What to work on:
In full and unchanged, set down the entries that follow, with no images.

Records from a dataset:
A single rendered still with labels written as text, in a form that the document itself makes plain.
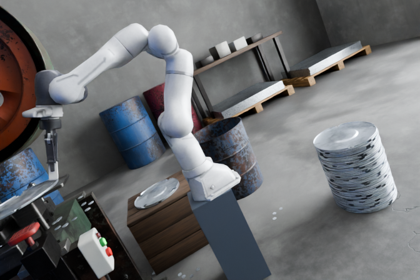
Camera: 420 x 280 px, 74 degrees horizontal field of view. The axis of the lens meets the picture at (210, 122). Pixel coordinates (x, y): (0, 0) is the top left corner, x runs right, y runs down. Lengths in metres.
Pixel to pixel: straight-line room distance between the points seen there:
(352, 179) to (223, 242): 0.66
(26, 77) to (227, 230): 1.13
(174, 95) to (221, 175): 0.38
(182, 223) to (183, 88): 0.84
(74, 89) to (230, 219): 0.78
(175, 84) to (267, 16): 4.34
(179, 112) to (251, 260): 0.71
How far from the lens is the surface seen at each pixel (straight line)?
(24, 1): 4.78
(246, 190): 1.99
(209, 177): 1.16
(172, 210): 1.63
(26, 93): 1.54
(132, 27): 1.16
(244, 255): 1.33
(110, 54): 1.11
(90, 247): 1.00
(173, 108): 1.07
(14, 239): 0.92
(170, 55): 1.10
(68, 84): 1.09
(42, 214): 1.24
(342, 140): 1.47
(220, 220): 1.22
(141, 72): 4.50
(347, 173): 1.47
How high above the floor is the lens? 0.97
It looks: 12 degrees down
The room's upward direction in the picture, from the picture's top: 25 degrees counter-clockwise
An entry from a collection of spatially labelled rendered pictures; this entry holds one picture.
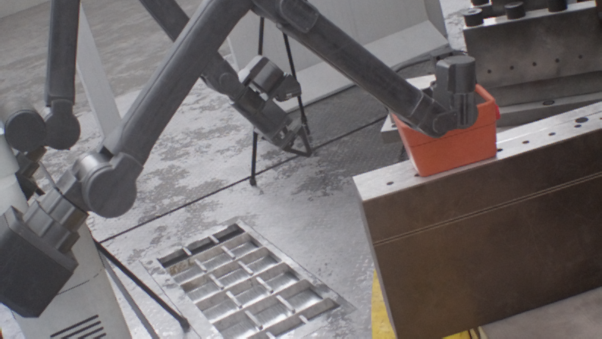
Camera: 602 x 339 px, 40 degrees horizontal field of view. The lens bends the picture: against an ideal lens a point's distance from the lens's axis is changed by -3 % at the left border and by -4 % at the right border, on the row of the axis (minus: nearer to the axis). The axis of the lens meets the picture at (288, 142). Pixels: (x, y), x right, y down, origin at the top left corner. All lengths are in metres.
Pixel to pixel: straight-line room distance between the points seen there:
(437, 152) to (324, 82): 3.08
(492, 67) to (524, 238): 1.08
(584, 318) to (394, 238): 0.45
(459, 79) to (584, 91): 1.43
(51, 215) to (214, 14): 0.38
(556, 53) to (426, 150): 1.17
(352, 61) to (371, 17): 3.61
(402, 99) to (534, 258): 0.57
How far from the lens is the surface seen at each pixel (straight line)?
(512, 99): 2.95
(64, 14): 1.67
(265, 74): 1.80
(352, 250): 3.02
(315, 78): 4.78
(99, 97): 4.52
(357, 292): 2.76
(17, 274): 1.26
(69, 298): 1.46
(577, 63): 2.81
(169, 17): 1.72
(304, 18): 1.30
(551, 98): 2.94
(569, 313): 1.91
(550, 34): 2.78
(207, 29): 1.26
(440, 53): 1.58
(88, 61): 4.48
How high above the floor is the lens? 1.40
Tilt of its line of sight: 19 degrees down
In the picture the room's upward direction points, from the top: 16 degrees counter-clockwise
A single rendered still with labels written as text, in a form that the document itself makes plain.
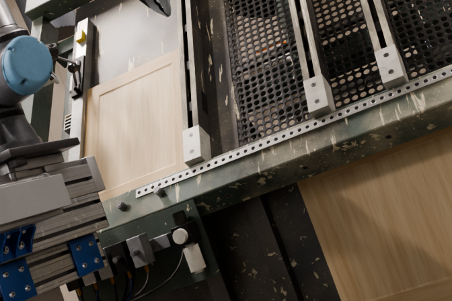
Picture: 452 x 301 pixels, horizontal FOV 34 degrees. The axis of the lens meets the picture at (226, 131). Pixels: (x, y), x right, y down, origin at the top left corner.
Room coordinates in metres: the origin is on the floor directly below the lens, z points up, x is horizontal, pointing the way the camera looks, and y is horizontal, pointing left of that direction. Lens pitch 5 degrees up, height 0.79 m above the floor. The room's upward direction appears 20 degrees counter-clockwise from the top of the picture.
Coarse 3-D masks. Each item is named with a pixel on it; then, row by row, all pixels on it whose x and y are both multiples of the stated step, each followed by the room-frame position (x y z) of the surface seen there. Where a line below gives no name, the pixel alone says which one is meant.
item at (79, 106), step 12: (84, 48) 2.90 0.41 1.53; (84, 72) 2.83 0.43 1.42; (84, 84) 2.80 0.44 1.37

Answer to the exercise:
A single rendered still with labels written as text, in a form that the document itself makes plain.
Camera: 420 x 280 px, 74 degrees horizontal field of view. The axis of the lens meets the picture at (210, 122). Pixel coordinates (x, y): (0, 0) is the top left corner, x runs right, y runs down. Lengths in metres.
Pixel to pixel: straight-line room distance between the points seen there:
(352, 179) to (223, 242): 0.66
(26, 77) to (227, 230): 1.13
(174, 95) to (221, 175): 0.38
(182, 223) to (183, 88): 0.84
(74, 89) to (230, 219): 0.78
(175, 84) to (267, 16): 4.34
(179, 112) to (251, 260): 0.71
How far from the lens is the surface seen at each pixel (straight line)?
(24, 1): 4.78
(246, 190): 1.99
(209, 177): 1.16
(172, 210): 1.63
(26, 93): 1.54
(132, 27): 1.16
(244, 255): 1.33
(110, 54): 1.11
(90, 247): 1.00
(173, 108): 1.07
(14, 239): 0.92
(170, 55): 1.10
(68, 84): 1.09
(42, 214): 1.24
(342, 140): 1.47
(220, 220): 1.22
(141, 72): 4.50
(347, 173): 1.47
How high above the floor is the lens? 0.97
It looks: 12 degrees down
The room's upward direction in the picture, from the picture's top: 25 degrees counter-clockwise
An entry from a collection of spatially labelled rendered pictures; this entry holds one picture.
Camera: 602 x 339 px, 40 degrees horizontal field of view. The lens bends the picture: against an ideal lens a point's distance from the lens's axis is changed by -3 % at the left border and by -4 % at the right border, on the row of the axis (minus: nearer to the axis). The axis of the lens meets the picture at (288, 142). Pixels: (x, y), x right, y down, origin at the top left corner. All lengths are in metres.
Pixel to pixel: straight-line room distance between the points seen there:
(437, 152) to (324, 82): 3.08
(492, 67) to (524, 238): 1.08
(584, 318) to (394, 238): 0.45
(459, 79) to (584, 91): 1.43
(51, 215) to (214, 14): 0.38
(556, 53) to (426, 150): 1.17
(352, 61) to (371, 17): 3.61
(402, 99) to (534, 258): 0.57
How far from the lens is the surface seen at each pixel (straight line)?
(512, 99): 2.95
(64, 14): 1.67
(265, 74): 1.80
(352, 250): 3.02
(315, 78): 4.78
(99, 97): 4.52
(357, 292): 2.76
(17, 274): 1.26
(69, 298): 1.46
(577, 63): 2.81
(169, 17): 1.72
(304, 18): 1.30
(551, 98): 2.94
(569, 313): 1.91
(550, 34): 2.78
(207, 29): 1.26
(440, 53): 1.58
(88, 61): 4.48
How high above the floor is the lens? 1.40
Tilt of its line of sight: 19 degrees down
In the picture the room's upward direction points, from the top: 16 degrees counter-clockwise
A single rendered still with labels written as text, in a form that the document itself makes plain.
Picture: 452 x 301 pixels, horizontal FOV 34 degrees. The axis of the lens meets the picture at (226, 131). Pixels: (x, y), x right, y down, origin at the top left corner.
Room coordinates in metres: the origin is on the floor directly below the lens, z points up, x is horizontal, pointing the way the camera looks, and y is horizontal, pointing left of that direction. Lens pitch 5 degrees up, height 0.79 m above the floor. The room's upward direction appears 20 degrees counter-clockwise from the top of the picture.
Coarse 3-D masks. Each item is named with a pixel on it; then, row by row, all pixels on it whose x and y are both multiples of the stated step, each followed by the room-frame position (x y z) of the surface seen there. Where a line below gives no name, the pixel alone says which one is meant.
item at (79, 106), step 12: (84, 48) 2.90 0.41 1.53; (84, 72) 2.83 0.43 1.42; (84, 84) 2.80 0.44 1.37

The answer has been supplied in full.